Parasitism is a successful survival strategy across all kingdoms and has evolved repeatedly in angiosperms. Parasitic plants obtain nutrients from other plants and some are agricultural pests. Obligate parasites, which cannot complete their lifecycle without a host, may lack functional photosystems (holoparasites), or have retained photosynthesis (hemiparasites). Plastid genomes are often reduced in parasites, but complete mitochondrial genomes have not been sequenced and their mitochondrial respiratory capacities are largely unknown. The hemiparasitic European mistletoe (Viscum album), known from folklore and postulated therapeutic properties, is a pest in plantations and forestry. We compare the mitochondrial genomes of three Viscum species based on the complete mitochondrial genome of V. album, the first from a parasitic plant. We show that mitochondrial genes encoding proteins of all respiratory complexes are lacking or pseudogenized raising several questions relevant to all parasitic plants: Are any mitochondrial gene functions essential? Do any genes need to be located in the mitochondrial genome or can they all be transferred to the nucleus? Can parasitic plants survive without oxidative phosphorylation by using alternative respiratory pathways? More generally, our study is a step towards understanding how host- and self-perception, host integration and nucleic acid transfer has modified ancestral mitochondrial genomes.
Mitochondria, originally captured α-proteobacteria, produce energy through respiration and are thought to be required for eukaryote complexity and the evolution of multi-cellularity. Mitochondria house key metabolic pathways (e.g., the tricarboxylic acid cycle (TCA), Fe-S-protein biogenesis, co-enzyme production) and mediate forms of programmed cell-death, anti-microbial defense and stress responses. Mitochondrial genomes vary remarkably in size and structural heterogeneity, particularly in protists, lower metazoans and plants, and there are even reports of eukaryotes in which the mitochondrial genome is almost certainly absent1. While the animal mitochondrial genome size of 15–18 kb is almost constant, that of seed plants varies from 208 kb to more than 11 mb2,3. A significant part of the increase in size in plants is due to inter-organellar transfer4,5,6 and, at least in some cases, exogenous DNA2,7. However, imported genes usually degrade into pseudogenes8. For these reasons ~5150 complete animal mitochondrial genomes have been sequenced and assembled, but only 58 from seed plants. The differences in size are not reflected in numbers of protein-coding genes. For example, the Arabidopsis mitochondrial genome is 22 times larger than that of humans but only encodes 2.5 times as many proteins (13 and 31, respectively)9, and even the smallest and largest genomes of nonparasitic seed plants contain almost the same number of genes. The smallest number of protein-coding mitochondrial genes hitherto reported in a seed plant is 2510. Though complete mitochondrial genomes from holoparasitic species of Rafflesiaceae have not been assembled, sequencing data do not suggest gene loss11,12.

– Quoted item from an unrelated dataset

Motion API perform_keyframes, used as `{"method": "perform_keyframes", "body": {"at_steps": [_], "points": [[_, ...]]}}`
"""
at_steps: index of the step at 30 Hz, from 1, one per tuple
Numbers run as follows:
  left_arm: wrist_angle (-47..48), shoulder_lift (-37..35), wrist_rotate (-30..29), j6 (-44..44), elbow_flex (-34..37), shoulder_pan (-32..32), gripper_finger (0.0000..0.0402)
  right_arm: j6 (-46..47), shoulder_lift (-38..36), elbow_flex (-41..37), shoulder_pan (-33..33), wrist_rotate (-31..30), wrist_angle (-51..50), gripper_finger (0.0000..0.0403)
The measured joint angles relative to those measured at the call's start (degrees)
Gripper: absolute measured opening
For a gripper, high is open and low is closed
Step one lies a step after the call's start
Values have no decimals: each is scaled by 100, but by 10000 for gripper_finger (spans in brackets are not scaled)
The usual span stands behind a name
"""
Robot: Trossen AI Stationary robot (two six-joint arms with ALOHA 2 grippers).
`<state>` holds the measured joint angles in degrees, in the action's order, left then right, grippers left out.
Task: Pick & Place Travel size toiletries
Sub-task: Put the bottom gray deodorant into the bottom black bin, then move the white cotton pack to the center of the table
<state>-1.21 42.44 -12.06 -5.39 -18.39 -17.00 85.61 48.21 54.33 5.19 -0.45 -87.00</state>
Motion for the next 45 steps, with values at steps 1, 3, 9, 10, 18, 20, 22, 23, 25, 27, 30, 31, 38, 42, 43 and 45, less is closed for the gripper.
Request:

The hemiparasitic genus mistletoe (Viscum) consists of ~100 species parasitic on a large variety of hosts (Fig. 1). While it is known that the chloroplast genomes of parasites may be reduced together with the loss of photosynthetic activity13, we show here that the number of proteins encoded by the mitochondrial genomes of three Viscum species is significantly smaller than seen in any other seed plant (Fig. 2). This indicates that the chloroplast and mitochondrial genomes of parasitic plants share parallel fates and raises questions about the functions of their mitochondria.
Roughly half the proteins encoded in the mitochondria of seed plants are involved in the respiratory chain and tricarboxylic (TCA) acid cycle, and are therefore usually considered essential5. Proteins of the respiratory chain belong to five enzymatic complexes. Complexes I, III and IV function in proton translocation and are probably tightly associated in a supramolecular assembly, whereas complex II conveys electrons to the respiratory chain and complex V uses the proton gradient to phosphorylate ADP to ATP14.
Complex I, NADH-ubiquinone oxidoreductase, is the largest complex in the respiratory chain. It is responsible for the first steps in electron transport which lead to the translocation of four protons between the matrix and the intermembrane space, though further enzymatic activities have also been postulated15. In Arabidopsis, complex I is composed of 48 subunits16. Typically, nine of them are encoded in the mitochondrial genome17 (nad1, 2, 3, 4, 4L, 5, 6, 7, 9) and are invariably present in nonparasitic seed plants4 (Fig. 2). However, none of these genes are present in the mitochondrial genome of the three Viscum species although a few smaller, degenerated fragments may be identified (Extended Data Table 1).
Complex II, succinate dehydrogenase (SDH), is the only enzyme with a role in both the TCA cycle and electron transport. In Arabidopsis it is composed of eight subunits, four of them plant specific. Two of the subunits are encoded in the mitochondrial genome, and the function of four of the remaining subunits remains unknown18. Whereas the amino acid sequences of SDH1 and SDH2 are fairly well conserved across kingdoms, those of the membrane anchor proteins SDH3 and SDH4 are very diverse. Only sdh3 and sdh4 are found in mitochondrial genomes of seed plants, though they are often missing or pseudogenized (Fig. 2). A short fragment of sdh3 is found in all three Viscum species, but only V. album includes a fragment of sdh4.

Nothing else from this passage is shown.